Critics sounded the alarm about a “magnet effect” and spiraling costs. Speaking at a legislative hearing, California state senator Jeff Stone embodied the opposition: “We are going to be a magnet that is going to further attract people to a state of California that’s willing to write a blank check to anyone that wants to come here.”

Yet not long ago, a significant expansion of health care access to immigrants happened with much less fanfare and controversy, even though it marked a turn toward more inclusive policy and affected millions of lives. And that trend can speak to current debates about immigrants and health benefits, thanks to new research from the Immigration Policy Lab at Stanford University. According to IPL’s study, conducted in collaboration with Stanford professor of pediatrics Fernando Mendoza, there is little evidence that a “welfare magnet” draws immigrants across states seeking benefits.

A Patchwork of Policies

The landmark Welfare Reform Act of 1996 has been exhaustively debated, but it is often overlooked that the law affected immigrants, imposing a five-year waiting period before newly arrived immigrants could apply for Medicaid. Relatively few states stepped in to patch the new gap in insurance coverage for their low-income immigrant residents.

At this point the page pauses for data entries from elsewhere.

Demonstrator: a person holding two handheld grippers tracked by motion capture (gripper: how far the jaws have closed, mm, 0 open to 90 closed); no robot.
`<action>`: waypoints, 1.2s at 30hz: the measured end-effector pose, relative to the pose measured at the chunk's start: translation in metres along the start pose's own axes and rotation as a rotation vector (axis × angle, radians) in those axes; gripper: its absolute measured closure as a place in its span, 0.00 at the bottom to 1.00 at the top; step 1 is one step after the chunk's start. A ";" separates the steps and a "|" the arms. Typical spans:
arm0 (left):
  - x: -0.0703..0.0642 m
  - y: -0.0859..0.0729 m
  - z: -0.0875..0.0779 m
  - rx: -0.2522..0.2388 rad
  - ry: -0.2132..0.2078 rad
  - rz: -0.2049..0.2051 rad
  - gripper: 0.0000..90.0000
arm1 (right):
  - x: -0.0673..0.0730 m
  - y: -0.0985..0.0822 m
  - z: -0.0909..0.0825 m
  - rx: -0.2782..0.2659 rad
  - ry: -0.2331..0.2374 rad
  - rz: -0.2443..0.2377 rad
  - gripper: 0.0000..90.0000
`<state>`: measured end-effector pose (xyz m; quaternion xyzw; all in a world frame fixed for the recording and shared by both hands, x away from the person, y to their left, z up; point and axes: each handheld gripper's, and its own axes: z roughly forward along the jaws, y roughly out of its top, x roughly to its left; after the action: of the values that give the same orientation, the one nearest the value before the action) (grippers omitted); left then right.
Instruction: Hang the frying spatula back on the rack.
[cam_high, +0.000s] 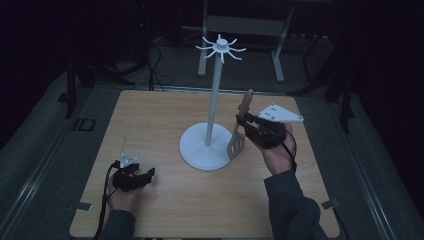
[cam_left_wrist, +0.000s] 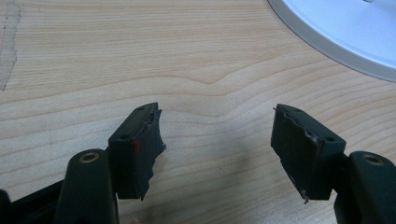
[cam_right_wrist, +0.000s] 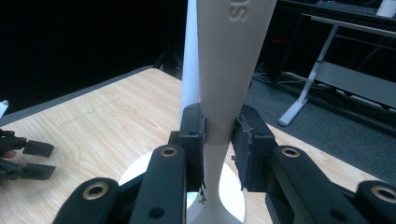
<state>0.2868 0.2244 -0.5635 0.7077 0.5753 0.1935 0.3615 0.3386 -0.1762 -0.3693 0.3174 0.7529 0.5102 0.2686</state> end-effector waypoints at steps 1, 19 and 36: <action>0.000 0.000 0.000 0.000 0.000 0.000 0.37 | 0.000 0.001 0.001 0.004 -0.003 -0.003 0.83; 0.000 0.000 -0.001 -0.004 0.002 -0.003 0.37 | -0.001 0.022 0.008 0.010 -0.008 -0.027 0.83; 0.001 0.000 -0.001 -0.005 0.004 -0.009 0.37 | -0.008 0.040 0.011 0.010 0.025 0.031 0.83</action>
<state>0.2859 0.2258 -0.5629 0.7039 0.5788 0.1947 0.3629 0.3598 -0.1648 -0.3346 0.3238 0.7537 0.5144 0.2498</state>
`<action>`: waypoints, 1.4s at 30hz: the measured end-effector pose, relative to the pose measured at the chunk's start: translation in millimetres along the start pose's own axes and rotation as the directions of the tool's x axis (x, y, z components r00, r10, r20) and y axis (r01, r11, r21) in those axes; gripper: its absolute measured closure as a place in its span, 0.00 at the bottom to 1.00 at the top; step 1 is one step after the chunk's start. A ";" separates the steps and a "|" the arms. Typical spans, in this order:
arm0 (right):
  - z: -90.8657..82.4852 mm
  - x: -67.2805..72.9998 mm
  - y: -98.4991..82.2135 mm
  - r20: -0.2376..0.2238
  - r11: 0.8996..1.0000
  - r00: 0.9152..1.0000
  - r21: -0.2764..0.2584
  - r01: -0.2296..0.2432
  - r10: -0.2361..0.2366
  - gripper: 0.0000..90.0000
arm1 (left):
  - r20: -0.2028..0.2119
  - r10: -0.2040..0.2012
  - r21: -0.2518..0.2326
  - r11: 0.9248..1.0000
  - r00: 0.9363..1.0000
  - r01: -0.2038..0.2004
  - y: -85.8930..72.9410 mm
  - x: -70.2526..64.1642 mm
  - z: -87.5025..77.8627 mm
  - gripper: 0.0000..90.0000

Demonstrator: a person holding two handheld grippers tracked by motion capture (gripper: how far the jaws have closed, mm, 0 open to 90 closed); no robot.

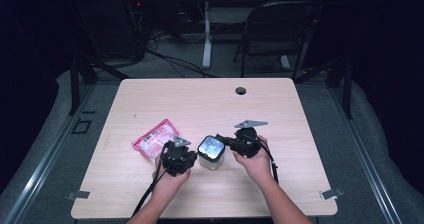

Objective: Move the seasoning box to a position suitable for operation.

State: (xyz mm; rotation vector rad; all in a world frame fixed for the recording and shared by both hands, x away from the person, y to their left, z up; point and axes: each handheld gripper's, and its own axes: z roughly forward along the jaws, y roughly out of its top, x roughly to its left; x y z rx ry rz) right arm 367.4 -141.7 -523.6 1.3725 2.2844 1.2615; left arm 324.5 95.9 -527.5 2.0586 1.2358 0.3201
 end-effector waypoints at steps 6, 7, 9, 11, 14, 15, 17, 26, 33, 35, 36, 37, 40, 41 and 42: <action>-24.9 26.6 -31.0 0.048 0.996 0.995 0.005 0.084 -0.084 1.00 | 0.012 0.006 -0.001 1.000 1.000 -0.006 -2.6 -0.9 -1.8 0.92; -24.9 26.6 -31.0 0.048 0.996 0.995 0.005 0.084 -0.084 1.00 | 0.012 0.013 -0.001 1.000 1.000 -0.013 -2.9 -1.2 -2.1 0.92; -33.3 37.7 -42.1 0.040 0.993 0.992 0.018 0.116 -0.117 1.00 | 0.010 0.021 0.000 1.000 1.000 -0.021 -4.2 -1.5 -3.5 0.91; -34.8 40.0 -44.8 0.028 0.994 0.994 0.016 0.105 -0.106 1.00 | 0.019 0.018 0.002 1.000 1.000 -0.018 -6.2 -0.3 -5.5 0.90; -41.1 49.7 -53.9 -0.010 0.991 0.992 0.034 0.129 -0.128 1.00 | 0.037 0.019 0.009 1.000 0.999 -0.019 -8.2 2.5 -7.9 0.87; -44.2 53.6 -57.0 -0.017 0.989 0.989 0.035 0.146 -0.146 0.98 | 0.040 0.019 0.005 1.000 0.999 -0.019 -9.0 2.8 -8.5 0.83; -46.0 54.5 -57.8 -0.015 0.987 0.988 0.035 0.156 -0.155 0.96 | 0.041 0.012 -0.008 1.000 0.999 -0.011 -10.5 3.0 -10.7 0.81; -64.2 46.8 -51.6 0.028 0.987 0.988 -0.053 0.152 -0.151 0.68 | 0.089 -0.008 -0.112 0.993 0.996 0.018 -8.3 11.1 -36.7 0.56; -62.3 40.9 -36.7 0.020 0.990 0.993 -0.082 0.115 -0.114 0.47 | 0.111 -0.070 -0.101 0.992 0.991 0.081 -5.8 24.9 -39.9 0.52; -61.7 40.1 -29.3 0.008 0.992 0.996 -0.093 0.089 -0.089 0.46 | 0.121 -0.057 -0.100 0.993 0.991 0.069 -6.1 25.8 -40.8 0.52; -61.7 40.1 -29.3 0.008 0.992 0.996 -0.093 0.089 -0.089 0.46 | 0.127 -0.047 -0.097 0.994 0.991 0.060 -5.9 25.9 -41.0 0.52; -60.9 39.7 -24.9 -0.006 0.993 0.997 -0.097 0.072 -0.073 0.46 | 0.128 -0.042 -0.095 0.994 0.991 0.055 -5.6 25.9 -41.3 0.54; -60.0 40.3 -22.5 0.001 0.991 0.997 -0.108 0.082 -0.082 0.49 | 0.120 -0.026 -0.101 0.994 0.992 0.039 -4.1 23.4 -41.1 0.55; -58.7 41.0 -21.8 0.011 0.991 0.996 -0.104 0.089 -0.088 0.50 | 0.119 -0.019 -0.103 0.994 0.993 0.032 -3.6 22.7 -40.7 0.55; -57.8 41.2 -21.3 0.019 0.990 0.994 -0.095 0.105 -0.104 0.52 | 0.119 -0.011 -0.100 0.995 0.993 0.023 -3.5 22.4 -40.6 0.54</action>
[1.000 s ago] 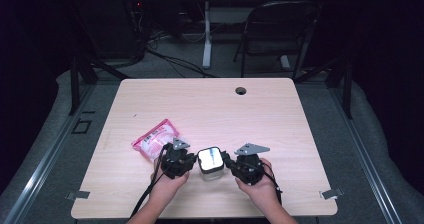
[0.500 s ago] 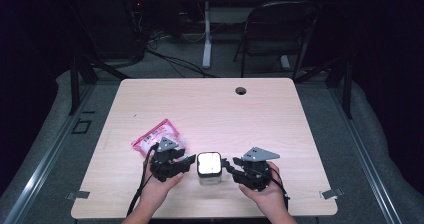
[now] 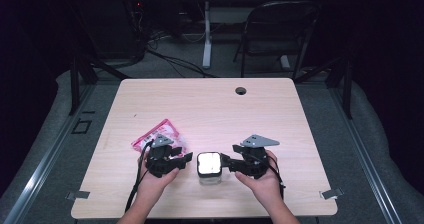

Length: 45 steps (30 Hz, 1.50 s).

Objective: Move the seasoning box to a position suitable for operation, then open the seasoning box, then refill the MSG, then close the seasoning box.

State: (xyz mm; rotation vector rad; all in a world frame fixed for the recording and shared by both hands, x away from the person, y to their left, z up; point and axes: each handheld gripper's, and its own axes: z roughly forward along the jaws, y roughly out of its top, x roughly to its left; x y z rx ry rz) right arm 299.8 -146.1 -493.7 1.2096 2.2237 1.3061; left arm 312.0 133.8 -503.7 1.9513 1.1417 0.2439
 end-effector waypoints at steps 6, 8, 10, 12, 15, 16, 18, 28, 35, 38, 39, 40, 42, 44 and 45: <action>2.5 0.5 -0.7 -0.022 1.000 1.000 -0.003 -0.022 0.022 0.65 | 0.014 -0.001 0.029 1.000 1.000 0.001 -2.8 0.1 5.7 0.54; 2.6 0.9 -1.6 -0.025 1.000 0.999 -0.018 -0.023 0.023 0.65 | 0.011 0.007 0.031 1.000 1.000 -0.007 -3.0 1.1 5.4 0.60; 2.6 0.7 -2.3 -0.043 0.999 0.999 -0.025 -0.027 0.026 0.62 | 0.018 0.009 0.035 0.999 1.000 -0.010 -2.5 2.7 4.2 0.64; 1.7 0.9 -3.2 -0.051 0.999 0.998 -0.036 -0.027 0.025 0.58 | 0.031 0.015 0.031 0.999 0.999 -0.016 -2.3 4.3 1.8 0.67; -0.5 0.4 -4.3 -0.036 0.999 0.999 -0.036 -0.028 0.027 0.58 | 0.038 0.013 0.026 1.000 0.999 -0.014 -3.2 5.6 -0.4 0.67; -0.6 -0.1 -4.7 -0.031 0.999 0.999 -0.035 -0.030 0.029 0.59 | 0.040 0.016 0.023 1.000 0.999 -0.017 -3.9 5.9 -0.8 0.67; -0.9 0.1 -5.0 0.007 1.000 1.000 -0.011 -0.016 0.016 0.60 | 0.039 0.020 0.026 0.999 0.999 -0.021 -4.6 5.9 -1.2 0.66; -0.7 1.4 -9.9 0.031 1.000 0.999 0.016 -0.018 0.017 0.84 | 0.037 0.068 0.025 0.997 0.997 -0.069 -7.5 -1.1 0.6 0.64; 1.2 2.6 -10.5 0.024 1.000 0.999 0.017 -0.021 0.021 0.90 | 0.032 0.089 0.016 0.996 0.995 -0.090 -8.7 -3.7 -0.1 0.71; 2.4 4.6 -10.0 0.010 1.000 1.000 0.019 -0.011 0.011 0.92 | 0.017 0.088 0.022 0.996 0.996 -0.089 -9.4 -4.3 0.1 0.77; 2.4 5.2 -10.0 0.007 1.000 1.000 0.022 -0.007 0.007 0.93 | 0.020 0.094 0.024 0.995 0.995 -0.094 -9.7 -4.6 -0.3 0.79; 2.8 6.0 -10.1 0.007 1.000 1.000 0.021 -0.002 0.002 0.93 | 0.020 0.099 0.021 0.995 0.995 -0.099 -9.9 -5.0 -0.5 0.81; 3.5 6.3 -10.7 0.007 0.999 1.000 0.032 0.005 -0.005 0.94 | 0.027 0.097 0.022 0.995 0.995 -0.098 -10.1 -5.9 -1.2 0.85; 4.2 5.7 -11.7 0.008 0.999 1.000 0.036 0.002 -0.002 0.94 | 0.035 0.105 0.024 0.994 0.994 -0.106 -10.6 -7.2 -1.9 0.89; 4.4 5.5 -12.0 0.009 0.999 1.000 0.037 0.001 -0.001 0.94 | 0.043 0.107 0.028 0.994 0.993 -0.109 -11.0 -7.7 -2.1 0.89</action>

A thaw began with the passage in 2002 of the Children’s Health Insurance Program (CHIP) and its reauthorization in 2009 (CHIPRA). States could now use federal funding to help cover their uninsured or underinsured populations, including immigrant children and pregnant immigrant women. A wave of states welcomed these immigrants into their programs: in 2000 only 18 states offered coverage to immigrant children, and that number increased to 31 states by 2016.

Today, both political rhetoric and federal policy are returning to the “welfare magnet” notion that immigrants pose a fiscal challenge to social safety net programs like CHIP. But is there any evidence of this? IPL’s study of the response to CHIP suggests that immigrants don’t strategically move to other states to pursue public health benefits.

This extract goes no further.